Тогда, в шестнадцать лет, я лгала всем, как героически ушла из дома из-за ссоры с матерью и выглядела при этом круто в глазах одноклассников и знакомых. Эдакая эмансипированная хулиганка. Но на самом деле всё было иначе.
— После того, как я пожаловалась матери, она выгнала меня, сказав, что ей нужно устраивать собственную личную жизнь, а с Лолитой-конкуренткой под носом это делать не просто.
Теперь я говорю быстро, обрывая рассказ лишь тогда, когда в легких заканчивается воздух. Резко вдыхаю и продолжаю говорить.
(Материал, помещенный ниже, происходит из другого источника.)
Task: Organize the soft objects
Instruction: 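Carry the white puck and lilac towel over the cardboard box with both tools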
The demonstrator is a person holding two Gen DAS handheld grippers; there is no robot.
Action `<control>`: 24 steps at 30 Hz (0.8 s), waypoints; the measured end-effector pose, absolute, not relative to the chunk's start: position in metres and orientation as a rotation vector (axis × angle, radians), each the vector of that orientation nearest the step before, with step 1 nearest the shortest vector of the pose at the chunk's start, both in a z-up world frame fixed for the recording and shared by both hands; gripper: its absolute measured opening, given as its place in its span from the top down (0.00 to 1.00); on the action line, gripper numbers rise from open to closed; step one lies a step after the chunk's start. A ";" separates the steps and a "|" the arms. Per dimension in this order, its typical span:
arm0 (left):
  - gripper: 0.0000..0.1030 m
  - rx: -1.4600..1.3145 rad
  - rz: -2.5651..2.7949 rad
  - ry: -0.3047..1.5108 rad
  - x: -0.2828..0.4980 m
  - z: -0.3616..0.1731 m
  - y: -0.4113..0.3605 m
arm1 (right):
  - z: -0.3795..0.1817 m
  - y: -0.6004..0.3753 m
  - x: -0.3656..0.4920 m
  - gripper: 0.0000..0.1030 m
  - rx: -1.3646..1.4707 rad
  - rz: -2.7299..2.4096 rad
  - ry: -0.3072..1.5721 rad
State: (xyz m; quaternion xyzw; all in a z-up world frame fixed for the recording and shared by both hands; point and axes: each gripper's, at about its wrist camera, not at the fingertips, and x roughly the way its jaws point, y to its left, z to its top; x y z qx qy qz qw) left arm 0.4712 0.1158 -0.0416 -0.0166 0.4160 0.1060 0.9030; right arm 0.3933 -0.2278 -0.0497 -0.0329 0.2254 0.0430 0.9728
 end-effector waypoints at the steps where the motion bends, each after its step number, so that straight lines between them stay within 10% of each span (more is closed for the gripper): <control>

Слова сыпятся из моего рта, формируясь в предложения до того, как я сформулирую их в своей голове. До того, как передумаю и пожалею о том, что всё это ему рассказала.
— У меня была только спортивная сумка с одеждой и рюкзак с учебниками и канцелярией. Оказавшись на улице, я понятия не имела о том, что мне теперь делать. Тогда я обратилась за помощью к отцу, надеясь, что он защитит меня. Но услышала в ответ, что я такая же шлюха, как мать.
Непривычная искренность собственных слов опаляет мне губы, стоит мне только признаться в той тайне, которую я столько лет тщательно скрывала от всех. В той боли, что хранилась внутри, оставив на моей душе уродливые шрамы.
— Не знаю, что было бы, если бы Тоша не спас меня тогда, — заканчиваю я бесцветным тоном и снова всхлипываю. — В тот день он снял мне квартиру и время от времени подкидывал денег.
Замолкаю, не зная, что ещё сказать. Но Нестеров снова прижимает меня к груди в трепетном и крепком объятии. На этот раз я не сопротивляюсь, и он снова ласково гладит мою спину подушечками пальцев.
Рассказ о собственном прошлом отнял у меня все силы и теперь я могу только молча плакать, уткнувшись в его плечо. Никак не могу остановиться, понимая, что меньше всего хочу, чтобы он начал меня жалеть.
Поняв это без слов, Марк молчит, то ли переваривая услышанное, то ли просто дав возможность выплакаться. Чувствую себя внутренне опустошенной, словно из меня вытряхнули все страхи, тоску, тревогу и боль, а кроме них ничего и не было. Голова кружится, а пространство вокруг начинает расплываться. Теряю счет времени. Может, прошло несколько минут, а может — часов.
— Трагический опыт есть за плечами у каждого из нас, милая, — глухо произносит Нестеров, когда я перестаю всхлипывать, лишь то и дело содрогаюсь от собственного прерывистого дыхания. — Кто бы ни был в нем виноват: семья, социум или несчастливое стечение обстоятельств — разница невелика. Если тебе от этого легче, твои родители — исключение из правил и конкретно в твоем случае можно руководствоваться популярной психологией на все сто. Но как бы там ни было, то, что нельзя изменить, приходится принять. И какой тебе быть, как поступать и какие чувства испытывать — можешь решить только ты сама.
Этот ответ меня устраивает. Не открывая глаз, обнимаю Нестерова в ответ, сцепив пальцы за его спиной. А он продолжает уверенней и тверже:
— Но я тоже хочу стать исключением из твоего правила. Каким бы я ни был и с кем бы ты меня ни ассоциировала, обещаю, что не разочарую тебя и не причиню боли.
В его объятиях я чувствую себя, словно в невесомости. И в этом расслабленном полусонном состоянии, позволяю обещанию Марка отпечататься в моем сознании. И поверить.